Required work
Every record below is to be retyped exactly, with the pictures left out.

Items from a dataset:
- - - - - - -
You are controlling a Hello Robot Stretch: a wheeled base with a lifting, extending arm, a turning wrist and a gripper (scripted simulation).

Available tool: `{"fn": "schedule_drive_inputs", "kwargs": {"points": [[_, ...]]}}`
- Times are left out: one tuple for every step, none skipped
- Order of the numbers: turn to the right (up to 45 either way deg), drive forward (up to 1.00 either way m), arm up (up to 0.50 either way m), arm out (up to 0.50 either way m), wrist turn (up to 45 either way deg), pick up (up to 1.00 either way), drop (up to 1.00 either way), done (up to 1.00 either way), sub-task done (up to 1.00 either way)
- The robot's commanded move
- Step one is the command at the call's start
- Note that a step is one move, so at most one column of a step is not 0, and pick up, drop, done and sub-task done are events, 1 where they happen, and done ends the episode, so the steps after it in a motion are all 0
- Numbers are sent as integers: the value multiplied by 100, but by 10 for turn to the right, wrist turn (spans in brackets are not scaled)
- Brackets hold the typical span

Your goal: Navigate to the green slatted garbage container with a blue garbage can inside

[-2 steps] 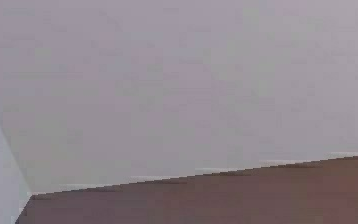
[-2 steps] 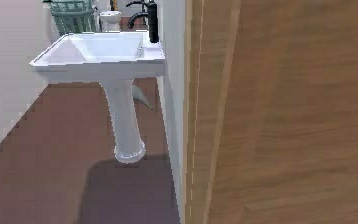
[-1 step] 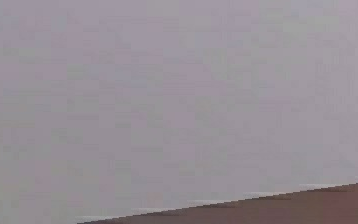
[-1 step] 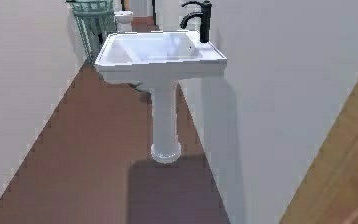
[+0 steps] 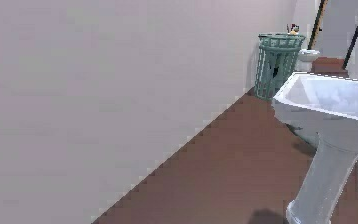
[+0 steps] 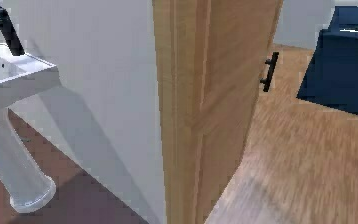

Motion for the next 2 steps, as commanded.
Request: {"fn": "schedule_drive_inputs", "kwargs": {"points": [[60, 0, 0, 0, 0, 0, 0, 0, 0], [0, 100, 0, 0, 0, 0, 0, 0, 0]]}}
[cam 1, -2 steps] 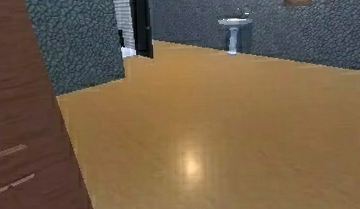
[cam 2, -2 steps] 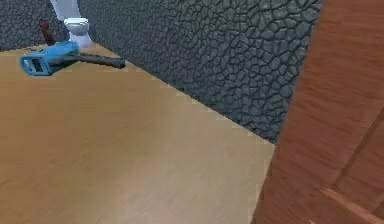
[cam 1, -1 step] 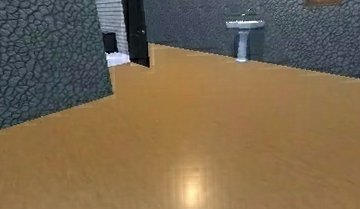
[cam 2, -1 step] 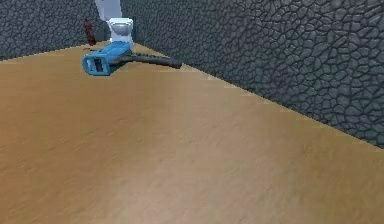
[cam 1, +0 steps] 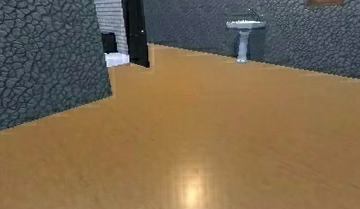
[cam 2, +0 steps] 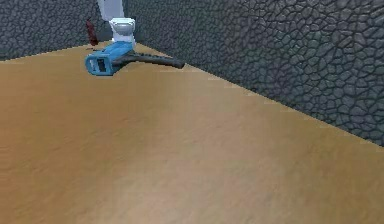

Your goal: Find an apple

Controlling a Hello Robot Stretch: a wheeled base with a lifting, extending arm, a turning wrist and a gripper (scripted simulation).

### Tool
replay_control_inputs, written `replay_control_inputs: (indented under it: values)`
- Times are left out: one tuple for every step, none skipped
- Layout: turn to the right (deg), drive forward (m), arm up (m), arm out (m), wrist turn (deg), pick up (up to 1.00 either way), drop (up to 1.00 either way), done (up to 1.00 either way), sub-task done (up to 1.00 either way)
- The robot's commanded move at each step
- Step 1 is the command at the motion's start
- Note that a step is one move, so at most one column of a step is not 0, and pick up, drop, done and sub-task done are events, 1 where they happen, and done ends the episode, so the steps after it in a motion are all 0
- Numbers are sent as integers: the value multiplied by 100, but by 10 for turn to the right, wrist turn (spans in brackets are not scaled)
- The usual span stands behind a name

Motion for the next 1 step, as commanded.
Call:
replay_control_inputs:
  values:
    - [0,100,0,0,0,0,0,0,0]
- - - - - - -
Written answer
You are controlling a Hello Robot Stretch: a wheeled base with a lifting, extending arm, a turning wrist and a gripper (scripted simulation).

Available tool: `{"fn": "schedule_drive_inputs", "kwargs": {"points": [[_, ...]]}}`
- Times are left out: one tuple for every step, none skipped
- Order of the numbers: turn to the right (up to 45 either way deg), drive forward (up to 1.00 either way m), arm up (up to 0.50 either way m), arm out (up to 0.50 either way m), wrist turn (up to 45 either way deg), pick up (up to 1.00 either way), drop (up to 1.00 either way), done (up to 1.00 either way), sub-task done (up to 1.00 either way)
- The robot's commanded move
- Step one is the command at the call's start
- Note that a step is one move, so at most one column of a step is not 0, and pick up, drop, done and sub-task done are events, 1 where they happen, and done ends the episode, so the steps after it in a motion are all 0
- Numbers are sent as integers: the value multiplied by 100, but by 10 for turn to the right, wrist turn (spans in brackets are not scaled)
- Brackets hold the typical span

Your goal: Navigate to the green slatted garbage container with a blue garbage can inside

[-2 steps] 
[-2 steps] 
[-1 step] 
[-1 step] 
[+0 steps] 
[+0 steps] 

Motion for the next 2 steps, as commanded.
Request: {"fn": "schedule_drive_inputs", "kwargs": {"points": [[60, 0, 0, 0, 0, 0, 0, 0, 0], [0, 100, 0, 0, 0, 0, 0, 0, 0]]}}
[cam 1, -2 steps] 
[cam 2, -2 steps] 
[cam 1, -1 step] 
[cam 2, -1 step] 
[cam 1, +0 steps] 
[cam 2, +0 steps] 

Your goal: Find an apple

Controlling a Hello Robot Stretch: a wheeled base with a lifting, extending arm, a turning wrist and a gripper (scripted simulation).

### Tool
replay_control_inputs, written `replay_control_inputs: (indented under it: values)`
- Times are left out: one tuple for every step, none skipped
- Layout: turn to the right (deg), drive forward (m), arm up (m), arm out (m), wrist turn (deg), pick up (up to 1.00 either way), drop (up to 1.00 either way), done (up to 1.00 either way), sub-task done (up to 1.00 either way)
- The robot's commanded move at each step
- Step 1 is the command at the motion's start
- Note that a step is one move, so at most one column of a step is not 0, and pick up, drop, done and sub-task done are events, 1 where they happen, and done ends the episode, so the steps after it in a motion are all 0
- Numbers are sent as integers: the value multiplied by 100, but by 10 for turn to the right, wrist turn (spans in brackets are not scaled)
- The usual span stands behind a name

Motion for the next 1 step, as commanded.
Call:
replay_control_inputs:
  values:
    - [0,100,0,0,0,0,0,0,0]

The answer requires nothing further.